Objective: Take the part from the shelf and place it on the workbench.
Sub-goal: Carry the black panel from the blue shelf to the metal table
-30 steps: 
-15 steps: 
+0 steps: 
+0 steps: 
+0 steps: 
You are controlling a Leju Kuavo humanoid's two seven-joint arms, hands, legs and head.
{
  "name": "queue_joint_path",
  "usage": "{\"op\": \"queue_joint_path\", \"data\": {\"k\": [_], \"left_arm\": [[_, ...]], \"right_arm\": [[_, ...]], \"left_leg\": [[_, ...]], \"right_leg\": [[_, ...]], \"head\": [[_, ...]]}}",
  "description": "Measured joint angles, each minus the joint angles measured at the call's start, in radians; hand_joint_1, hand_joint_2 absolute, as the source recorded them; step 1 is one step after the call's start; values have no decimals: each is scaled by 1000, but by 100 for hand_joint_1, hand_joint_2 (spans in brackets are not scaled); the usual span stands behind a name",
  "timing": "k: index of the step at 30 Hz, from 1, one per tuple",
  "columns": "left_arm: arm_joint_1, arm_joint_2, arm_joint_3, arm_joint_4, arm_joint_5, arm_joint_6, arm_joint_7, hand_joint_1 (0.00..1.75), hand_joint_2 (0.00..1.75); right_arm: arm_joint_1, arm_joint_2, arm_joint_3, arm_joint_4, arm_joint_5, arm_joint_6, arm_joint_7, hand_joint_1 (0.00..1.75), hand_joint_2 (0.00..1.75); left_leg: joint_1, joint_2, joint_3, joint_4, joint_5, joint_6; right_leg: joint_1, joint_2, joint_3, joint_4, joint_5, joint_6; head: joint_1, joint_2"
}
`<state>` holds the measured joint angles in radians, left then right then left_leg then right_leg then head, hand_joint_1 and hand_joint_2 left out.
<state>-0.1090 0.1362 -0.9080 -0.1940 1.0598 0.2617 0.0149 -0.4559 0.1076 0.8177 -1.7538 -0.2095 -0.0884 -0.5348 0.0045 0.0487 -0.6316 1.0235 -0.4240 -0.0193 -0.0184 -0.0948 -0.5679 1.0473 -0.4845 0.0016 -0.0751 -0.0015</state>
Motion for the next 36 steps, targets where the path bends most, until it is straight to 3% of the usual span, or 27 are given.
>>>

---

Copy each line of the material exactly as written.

**EXERCISE RESULT:**
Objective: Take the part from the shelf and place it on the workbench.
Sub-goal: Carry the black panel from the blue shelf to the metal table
-30 steps: 
-15 steps: 
+0 steps: 
+0 steps: 
+0 steps: 
You are controlling a Leju Kuavo humanoid's two seven-joint arms, hands, legs and head.
{
  "name": "queue_joint_path",
  "usage": "{\"op\": \"queue_joint_path\", \"data\": {\"k\": [_], \"left_arm\": [[_, ...]], \"right_arm\": [[_, ...]], \"left_leg\": [[_, ...]], \"right_leg\": [[_, ...]], \"head\": [[_, ...]]}}",
  "description": "Measured joint angles, each minus the joint angles measured at the call's start, in radians; hand_joint_1, hand_joint_2 absolute, as the source recorded them; step 1 is one step after the call's start; values have no decimals: each is scaled by 1000, but by 100 for hand_joint_1, hand_joint_2 (spans in brackets are not scaled); the usual span stands behind a name",
  "timing": "k: index of the step at 30 Hz, from 1, one per tuple",
  "columns": "left_arm: arm_joint_1, arm_joint_2, arm_joint_3, arm_joint_4, arm_joint_5, arm_joint_6, arm_joint_7, hand_joint_1 (0.00..1.75), hand_joint_2 (0.00..1.75); right_arm: arm_joint_1, arm_joint_2, arm_joint_3, arm_joint_4, arm_joint_5, arm_joint_6, arm_joint_7, hand_joint_1 (0.00..1.75), hand_joint_2 (0.00..1.75); left_leg: joint_1, joint_2, joint_3, joint_4, joint_5, joint_6; right_leg: joint_1, joint_2, joint_3, joint_4, joint_5, joint_6; head: joint_1, joint_2"
}
`<state>` holds the measured joint angles in radians, left then right then left_leg then right_leg then head, hand_joint_1 and hand_joint_2 left out.
<state>-0.1090 0.1362 -0.9080 -0.1940 1.0598 0.2617 0.0149 -0.4559 0.1076 0.8177 -1.7538 -0.2095 -0.0884 -0.5348 0.0045 0.0487 -0.6316 1.0235 -0.4240 -0.0193 -0.0184 -0.0948 -0.5679 1.0473 -0.4845 0.0016 -0.0751 -0.0015</state>
Motion for the next 36 steps, targets where the path bends most, until it is straight to 3% of the usual span, or 27 are given.
>>>

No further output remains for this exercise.